Starting at the line that contains "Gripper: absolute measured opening" in the listing below, write out every line word for word until you have written the line that contains "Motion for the".

** Data shown follows **

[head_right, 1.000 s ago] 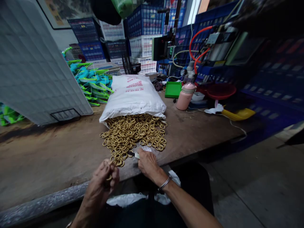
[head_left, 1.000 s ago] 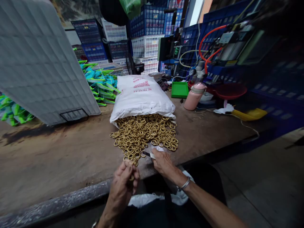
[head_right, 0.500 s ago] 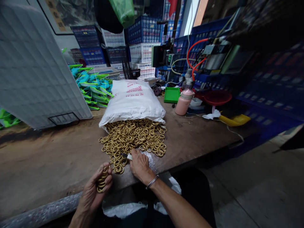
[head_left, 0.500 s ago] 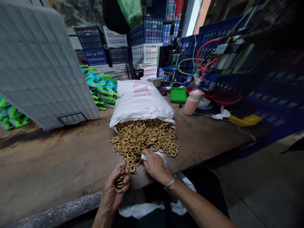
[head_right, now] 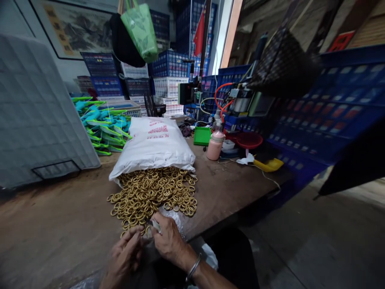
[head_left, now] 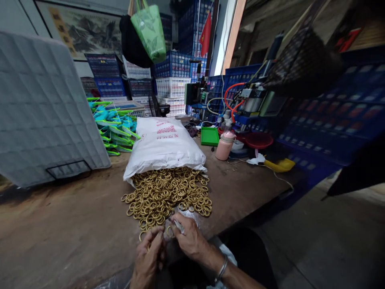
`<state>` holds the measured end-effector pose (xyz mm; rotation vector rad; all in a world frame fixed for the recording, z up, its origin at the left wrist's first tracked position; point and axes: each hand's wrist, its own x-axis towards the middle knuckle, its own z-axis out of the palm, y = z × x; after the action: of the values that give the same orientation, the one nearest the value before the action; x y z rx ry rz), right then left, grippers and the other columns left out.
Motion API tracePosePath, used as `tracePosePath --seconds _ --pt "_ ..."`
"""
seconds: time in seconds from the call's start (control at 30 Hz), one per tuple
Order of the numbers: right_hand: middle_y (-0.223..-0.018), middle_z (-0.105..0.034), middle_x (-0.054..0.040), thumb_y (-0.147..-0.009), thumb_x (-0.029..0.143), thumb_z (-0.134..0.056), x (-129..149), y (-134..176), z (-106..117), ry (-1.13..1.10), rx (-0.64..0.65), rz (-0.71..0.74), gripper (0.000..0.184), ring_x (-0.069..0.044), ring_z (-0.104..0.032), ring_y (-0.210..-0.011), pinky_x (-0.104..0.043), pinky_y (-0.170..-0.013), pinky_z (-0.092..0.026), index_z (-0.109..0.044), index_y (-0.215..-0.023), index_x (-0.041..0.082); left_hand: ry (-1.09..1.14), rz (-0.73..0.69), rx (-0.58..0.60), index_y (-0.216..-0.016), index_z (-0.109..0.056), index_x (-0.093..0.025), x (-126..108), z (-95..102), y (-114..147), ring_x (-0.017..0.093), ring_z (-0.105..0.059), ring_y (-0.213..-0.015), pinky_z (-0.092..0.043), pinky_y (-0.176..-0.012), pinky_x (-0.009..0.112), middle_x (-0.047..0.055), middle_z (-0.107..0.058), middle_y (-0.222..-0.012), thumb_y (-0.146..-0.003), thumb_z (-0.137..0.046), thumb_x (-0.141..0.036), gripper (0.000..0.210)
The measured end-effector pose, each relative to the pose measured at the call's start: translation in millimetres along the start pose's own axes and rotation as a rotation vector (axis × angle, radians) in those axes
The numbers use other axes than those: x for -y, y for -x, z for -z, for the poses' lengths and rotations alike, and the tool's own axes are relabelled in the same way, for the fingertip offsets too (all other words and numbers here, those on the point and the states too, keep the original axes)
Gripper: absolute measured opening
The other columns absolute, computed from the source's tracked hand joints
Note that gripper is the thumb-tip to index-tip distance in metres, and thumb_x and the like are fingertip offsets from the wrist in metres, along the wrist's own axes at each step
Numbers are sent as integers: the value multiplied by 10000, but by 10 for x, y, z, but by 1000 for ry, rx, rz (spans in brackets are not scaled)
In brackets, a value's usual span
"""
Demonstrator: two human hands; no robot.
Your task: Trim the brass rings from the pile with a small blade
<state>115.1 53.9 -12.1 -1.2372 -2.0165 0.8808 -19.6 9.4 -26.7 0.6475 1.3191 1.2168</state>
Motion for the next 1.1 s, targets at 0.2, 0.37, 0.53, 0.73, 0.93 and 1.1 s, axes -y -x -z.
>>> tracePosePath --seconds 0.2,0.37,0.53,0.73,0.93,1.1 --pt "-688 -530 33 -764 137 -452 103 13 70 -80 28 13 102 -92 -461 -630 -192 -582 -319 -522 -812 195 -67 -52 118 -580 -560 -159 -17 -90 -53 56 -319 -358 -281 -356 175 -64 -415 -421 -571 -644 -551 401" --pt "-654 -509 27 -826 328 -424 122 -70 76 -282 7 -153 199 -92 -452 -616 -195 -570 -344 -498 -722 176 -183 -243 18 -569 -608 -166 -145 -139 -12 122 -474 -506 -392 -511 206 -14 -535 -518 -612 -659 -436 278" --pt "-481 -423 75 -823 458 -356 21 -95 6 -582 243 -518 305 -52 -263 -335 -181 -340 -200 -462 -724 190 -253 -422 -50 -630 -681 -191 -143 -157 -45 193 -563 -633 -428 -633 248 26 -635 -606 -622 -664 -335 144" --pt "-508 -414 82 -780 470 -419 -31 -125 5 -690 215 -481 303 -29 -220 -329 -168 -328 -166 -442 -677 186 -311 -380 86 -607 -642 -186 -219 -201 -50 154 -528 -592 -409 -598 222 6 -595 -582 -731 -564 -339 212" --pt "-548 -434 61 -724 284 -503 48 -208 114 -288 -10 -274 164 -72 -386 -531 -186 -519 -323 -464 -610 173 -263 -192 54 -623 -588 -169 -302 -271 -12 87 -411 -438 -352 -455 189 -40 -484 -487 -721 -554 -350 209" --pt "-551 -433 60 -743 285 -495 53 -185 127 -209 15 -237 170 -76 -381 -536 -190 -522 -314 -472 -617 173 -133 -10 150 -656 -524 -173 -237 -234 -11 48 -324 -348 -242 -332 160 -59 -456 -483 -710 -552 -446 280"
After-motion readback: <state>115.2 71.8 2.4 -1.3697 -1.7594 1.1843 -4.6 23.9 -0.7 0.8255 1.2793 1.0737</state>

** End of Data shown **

> Answer space
Gripper: absolute measured opening
The other columns absolute, computed from the source's tracked hand joints
Note that gripper is the thumb-tip to index-tip distance in metres, and thumb_x and the like are fingertip offsets from the wrist in metres, along the wrist's own axes at each step
Numbers are sent as integers: the value multiplied by 10000, but by 10 for x, y, z, but by 1000 for ry, rx, rz (spans in brackets are not scaled)
In brackets, a value's usual span
"""
Demonstrator: two human hands; no robot.
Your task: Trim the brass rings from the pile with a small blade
<state>115.1 53.9 -12.1 -1.2372 -2.0165 0.8808 -19.6 9.4 -26.7 0.6475 1.3191 1.2168</state>
Motion for the next 1.1 s, targets at 0.2, 0.37, 0.53, 0.73, 0.93 and 1.1 s, axes -y -x -z.

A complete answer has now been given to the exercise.